Он улыбнулся и положил на столешницу нож.
— Я знаю. Но помнишь, что сказал Боб. Ты должна дистанцироваться от Хавьера, как минимум до тех пор, пока твоя грин-карта не будет готова.
— Боб сказал дистанцироваться от Фейна, а не Хавьера. Я не могу держаться поодаль от Солисов. У нас есть "ночи сальсы" и я присматриваю за детьми по ночам в те дни, когда Антонио проходит лечение. Я живу там практически столько же, сколько и здесь! — мой голос повысился в панике.
Челюсть Айдена изогнулась. Он взял мой нож, который был направлен на ничем неповинные грибы, и положил его на разделочную доску. Он ущипнул меня за подбородок.
— Я не хочу, чтобы что-то подвергло риску твой иммиграционный статус, Элиза. Ничто, — последнее слово прошипело сквозь его стиснутые зубы.
Я обхватила его лицо, играя со щетиной.
— И я не позволю этому. Я буду сторониться Фейна, но не Солисов. А что если моя виза не будет принята и на этот раз? — мой голос упал до шепота.
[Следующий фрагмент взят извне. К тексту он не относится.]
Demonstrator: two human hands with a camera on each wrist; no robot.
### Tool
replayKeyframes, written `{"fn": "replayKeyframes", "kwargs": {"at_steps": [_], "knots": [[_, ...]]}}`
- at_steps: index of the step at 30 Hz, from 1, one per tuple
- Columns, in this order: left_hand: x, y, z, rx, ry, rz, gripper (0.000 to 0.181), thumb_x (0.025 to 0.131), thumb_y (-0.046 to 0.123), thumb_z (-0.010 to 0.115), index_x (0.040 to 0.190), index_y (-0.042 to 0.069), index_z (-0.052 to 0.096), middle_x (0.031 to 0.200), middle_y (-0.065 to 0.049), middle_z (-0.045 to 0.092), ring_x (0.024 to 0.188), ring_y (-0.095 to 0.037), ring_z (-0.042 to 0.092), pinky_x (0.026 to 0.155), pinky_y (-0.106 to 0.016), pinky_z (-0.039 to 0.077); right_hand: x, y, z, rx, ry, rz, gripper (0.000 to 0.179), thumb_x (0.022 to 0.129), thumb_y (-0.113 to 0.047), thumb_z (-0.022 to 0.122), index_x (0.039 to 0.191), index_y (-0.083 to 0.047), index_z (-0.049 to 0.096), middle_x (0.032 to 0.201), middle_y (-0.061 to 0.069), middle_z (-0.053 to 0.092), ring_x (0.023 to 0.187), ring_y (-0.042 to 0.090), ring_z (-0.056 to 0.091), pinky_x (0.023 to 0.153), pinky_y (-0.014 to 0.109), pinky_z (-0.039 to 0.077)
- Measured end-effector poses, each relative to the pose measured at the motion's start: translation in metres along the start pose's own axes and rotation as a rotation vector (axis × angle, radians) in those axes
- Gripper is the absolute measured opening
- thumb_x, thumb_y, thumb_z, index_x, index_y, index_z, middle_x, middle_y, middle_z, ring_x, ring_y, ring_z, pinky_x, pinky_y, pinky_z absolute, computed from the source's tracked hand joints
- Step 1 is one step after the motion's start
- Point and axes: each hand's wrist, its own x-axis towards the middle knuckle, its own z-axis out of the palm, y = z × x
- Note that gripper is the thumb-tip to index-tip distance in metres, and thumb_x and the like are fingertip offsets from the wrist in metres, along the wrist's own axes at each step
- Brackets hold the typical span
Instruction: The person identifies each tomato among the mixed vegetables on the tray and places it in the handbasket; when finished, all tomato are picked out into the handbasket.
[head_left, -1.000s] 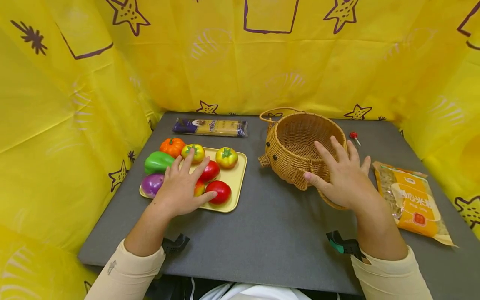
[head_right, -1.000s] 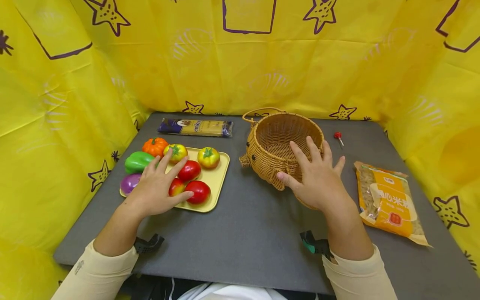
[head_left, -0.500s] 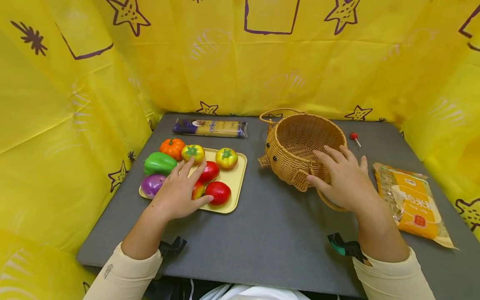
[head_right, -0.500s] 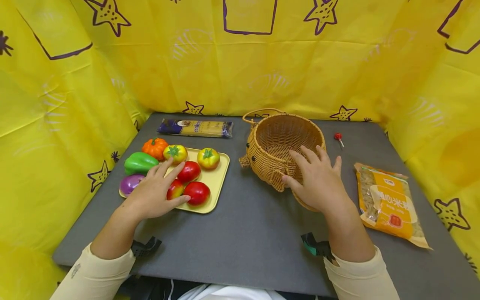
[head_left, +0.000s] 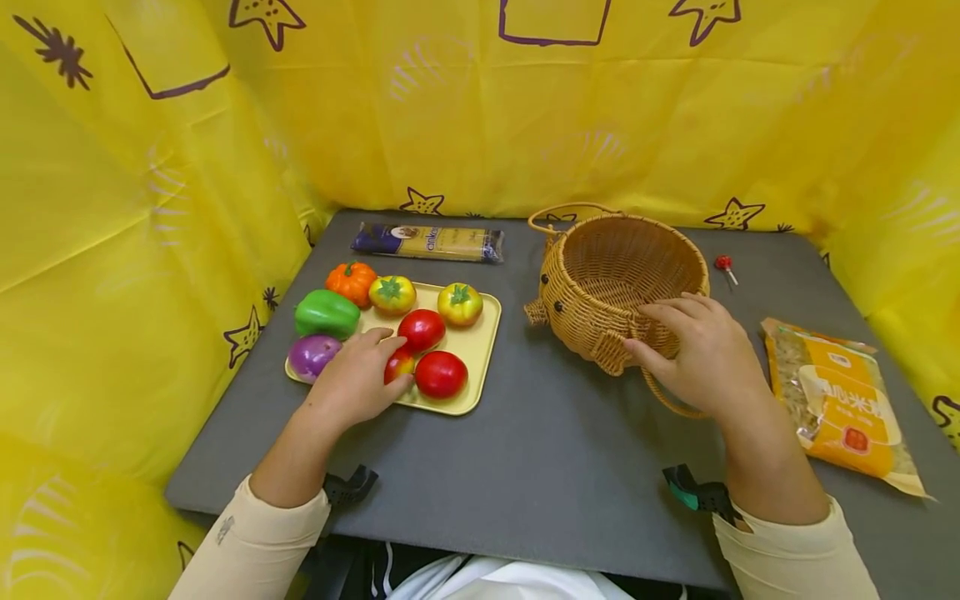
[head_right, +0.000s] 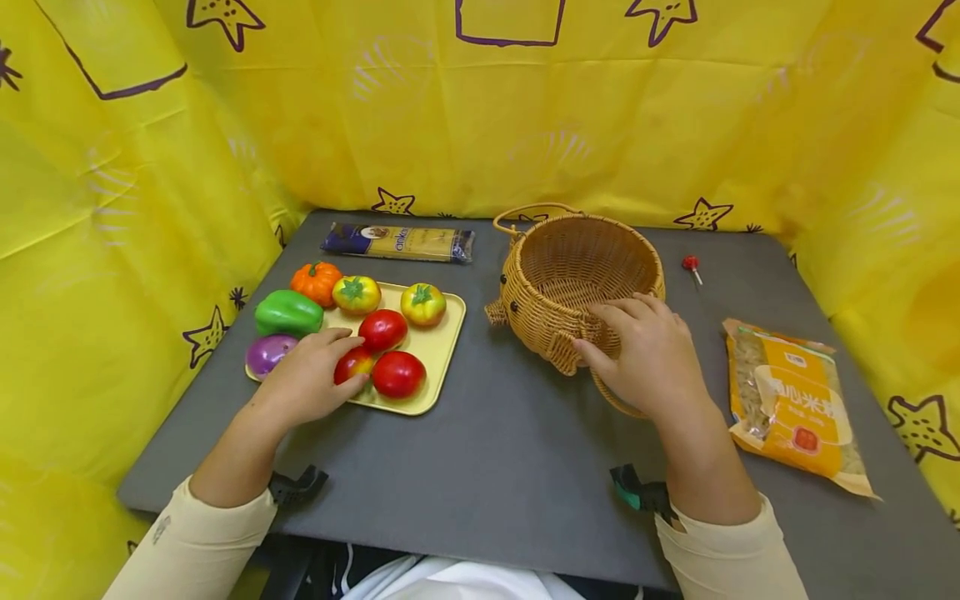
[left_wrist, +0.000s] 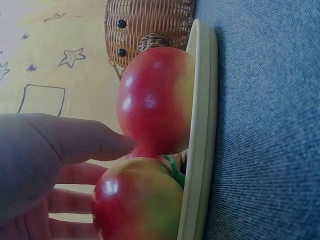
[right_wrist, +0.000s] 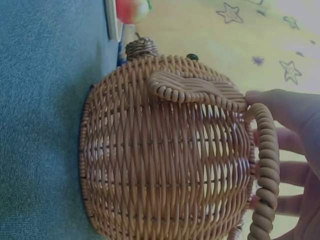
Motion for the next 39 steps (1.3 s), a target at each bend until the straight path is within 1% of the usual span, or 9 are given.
{"fn": "replayKeyframes", "kwargs": {"at_steps": [5,10,14,17,22,24,29,34,39], "knots": [[0.002,-0.002,0.0,0.003,-0.013,0.039,0.052,0.088,0.023,0.075,0.135,0.003,0.066,0.134,-0.022,0.062,0.122,-0.046,0.057,0.109,-0.061,0.041,0.002,0.002,-0.001,0.026,-0.001,-0.005,0.041,0.078,-0.026,0.087,0.112,-0.005,0.077,0.106,0.019,0.073,0.103,0.04,0.064,0.099,0.058,0.045],[0.003,-0.004,-0.001,-0.03,-0.02,0.04,0.052,0.087,0.022,0.076,0.136,0.005,0.066,0.136,-0.022,0.061,0.125,-0.045,0.056,0.109,-0.061,0.042,0.002,0.003,-0.001,0.046,-0.008,0.025,0.039,0.078,-0.025,0.087,0.111,-0.006,0.078,0.106,0.019,0.073,0.104,0.043,0.062,0.096,0.061,0.046],[0.002,-0.01,-0.004,-0.078,-0.024,0.034,0.053,0.088,0.021,0.077,0.136,0.005,0.065,0.136,-0.022,0.061,0.128,-0.043,0.055,0.109,-0.06,0.043,0.002,0.002,-0.001,0.042,-0.028,0.048,0.039,0.079,-0.026,0.087,0.112,-0.007,0.078,0.107,0.019,0.073,0.105,0.044,0.061,0.095,0.06,0.045],[0.0,-0.016,-0.007,-0.121,-0.011,0.028,0.051,0.088,0.021,0.077,0.135,0.005,0.066,0.135,-0.021,0.062,0.127,-0.042,0.056,0.108,-0.06,0.044,0.003,0.001,-0.002,0.038,-0.049,0.064,0.039,0.08,-0.028,0.086,0.113,-0.007,0.078,0.108,0.018,0.072,0.105,0.044,0.06,0.095,0.06,0.045],[-0.002,-0.022,-0.01,-0.165,0.049,0.02,0.05,0.089,0.022,0.077,0.134,0.005,0.067,0.132,-0.02,0.064,0.123,-0.041,0.058,0.107,-0.059,0.045,0.004,-0.001,-0.003,0.047,-0.081,0.086,0.04,0.081,-0.029,0.086,0.113,-0.007,0.078,0.11,0.02,0.072,0.106,0.045,0.059,0.096,0.059,0.044],[-0.001,-0.021,-0.011,-0.175,0.065,0.016,0.052,0.089,0.023,0.077,0.136,0.005,0.065,0.135,-0.021,0.063,0.126,-0.041,0.056,0.109,-0.059,0.043,0.003,-0.001,-0.004,0.047,-0.098,0.093,0.04,0.081,-0.03,0.086,0.113,-0.007,0.078,0.111,0.021,0.072,0.107,0.044,0.06,0.098,0.059,0.043],[0.001,-0.016,-0.013,-0.192,0.083,0.017,0.054,0.09,0.025,0.077,0.138,0.005,0.063,0.144,-0.023,0.057,0.136,-0.045,0.048,0.114,-0.062,0.036,0.003,-0.002,-0.008,0.04,-0.164,0.115,0.041,0.084,-0.031,0.084,0.116,-0.007,0.077,0.114,0.022,0.071,0.11,0.044,0.06,0.104,0.06,0.039],[0.006,-0.009,-0.019,-0.191,0.115,0.036,0.051,0.09,0.023,0.077,0.136,0.006,0.065,0.139,-0.018,0.06,0.129,-0.041,0.054,0.11,-0.06,0.041,0.006,-0.003,-0.013,0.041,-0.217,0.128,0.041,0.087,-0.032,0.081,0.119,-0.007,0.076,0.117,0.022,0.07,0.114,0.042,0.06,0.108,0.06,0.035],[0.013,0.001,-0.03,-0.173,0.118,0.05,0.051,0.09,0.023,0.076,0.138,0.007,0.064,0.138,-0.018,0.06,0.128,-0.041,0.055,0.108,-0.06,0.043,0.009,-0.004,-0.015,0.04,-0.23,0.134,0.041,0.089,-0.034,0.08,0.12,-0.008,0.076,0.118,0.021,0.07,0.116,0.042,0.06,0.11,0.06,0.033]]}}
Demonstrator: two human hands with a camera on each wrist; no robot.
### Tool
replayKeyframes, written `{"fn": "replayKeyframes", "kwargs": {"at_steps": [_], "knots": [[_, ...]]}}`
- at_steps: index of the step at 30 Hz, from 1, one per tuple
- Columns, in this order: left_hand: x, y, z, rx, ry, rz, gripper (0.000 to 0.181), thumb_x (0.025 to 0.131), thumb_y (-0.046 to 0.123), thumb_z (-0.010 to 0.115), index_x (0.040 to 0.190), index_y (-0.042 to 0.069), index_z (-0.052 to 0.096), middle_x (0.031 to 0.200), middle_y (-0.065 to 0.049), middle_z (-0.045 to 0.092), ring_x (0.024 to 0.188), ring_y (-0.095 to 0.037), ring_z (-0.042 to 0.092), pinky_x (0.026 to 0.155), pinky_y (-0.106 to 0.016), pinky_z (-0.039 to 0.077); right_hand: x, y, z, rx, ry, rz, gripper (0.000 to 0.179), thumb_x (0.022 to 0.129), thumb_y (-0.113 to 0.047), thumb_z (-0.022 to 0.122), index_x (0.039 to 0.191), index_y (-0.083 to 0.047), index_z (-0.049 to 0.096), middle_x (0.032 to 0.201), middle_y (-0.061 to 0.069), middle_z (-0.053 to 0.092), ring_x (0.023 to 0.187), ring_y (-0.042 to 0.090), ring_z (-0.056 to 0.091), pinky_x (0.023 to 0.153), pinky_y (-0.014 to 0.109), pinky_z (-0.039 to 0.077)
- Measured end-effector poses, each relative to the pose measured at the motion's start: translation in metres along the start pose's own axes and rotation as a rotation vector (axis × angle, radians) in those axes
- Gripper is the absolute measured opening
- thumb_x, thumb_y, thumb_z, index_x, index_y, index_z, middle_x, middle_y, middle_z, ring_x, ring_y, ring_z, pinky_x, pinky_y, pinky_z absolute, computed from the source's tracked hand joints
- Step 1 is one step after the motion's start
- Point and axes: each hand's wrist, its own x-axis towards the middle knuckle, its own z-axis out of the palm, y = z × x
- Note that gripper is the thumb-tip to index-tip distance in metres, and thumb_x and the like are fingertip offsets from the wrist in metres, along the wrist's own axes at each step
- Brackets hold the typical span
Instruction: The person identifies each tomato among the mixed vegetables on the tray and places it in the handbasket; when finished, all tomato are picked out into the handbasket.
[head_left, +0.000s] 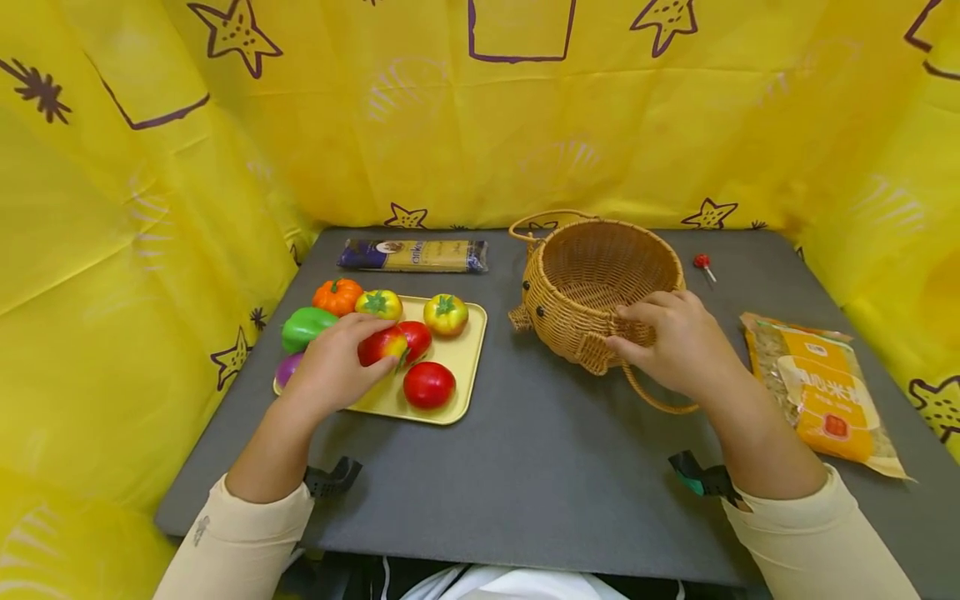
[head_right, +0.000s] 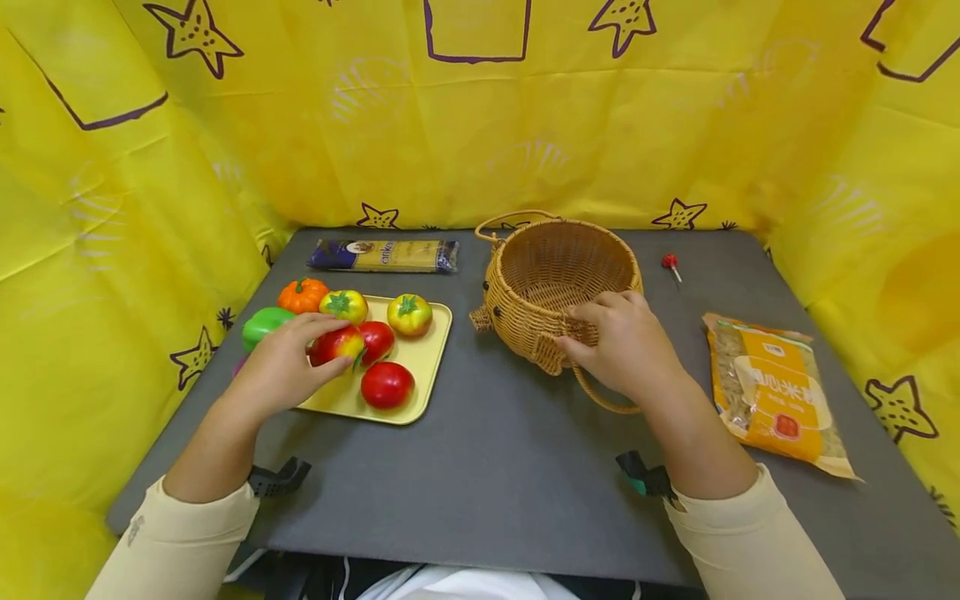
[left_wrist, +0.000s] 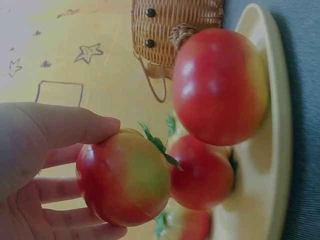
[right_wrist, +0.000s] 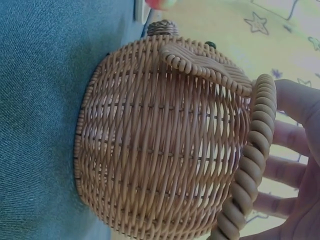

На мгновение он прикрыл глаза, выглядя при этом так, будто собрался начать выстраивать баррикаду из аргументов против Хавьера, ICE или самого себя. Я перевела разговор на то, что всегда, как мне казалось, улучшало его настроение.
— И кстати, если я отдалюсь от Хавьера, что тогда произойдёт с написанием картины?
— Сейчас, когда я знаю, что это может навредить твоему будущему, написание может ждать хоть век, пока я обеспокоен.
Он поднял нож и управился со всеми остальными овощами.
Может быть, дело было в его быстрых движениях или в известии о том, что он отказывается от того, что свело нас вместе, но пустота вновь расширилась в моей груди.
— Но ты был так ревностно настроен на написание этой картины, — сказала я, мой голос был робким. — Ты сказал, что на картине я всегда буду принадлежать тебе.
Я вылила куриный бульон в кастрюлю, так как мои глаза горели от непролитых слёз. Водород, 1.008 -
Он поднял моё лицо, заставляя меня посмотреть на него.
— И я, по-прежнему, придерживаюсь этого заявления. Эта картина — только там ты должна мне принадлежать.
Он пристально всматривался в меня, когда его слова окончательно истолковали его фантазию. Он желал не только вечности. Он хотел ещё и отдалённости.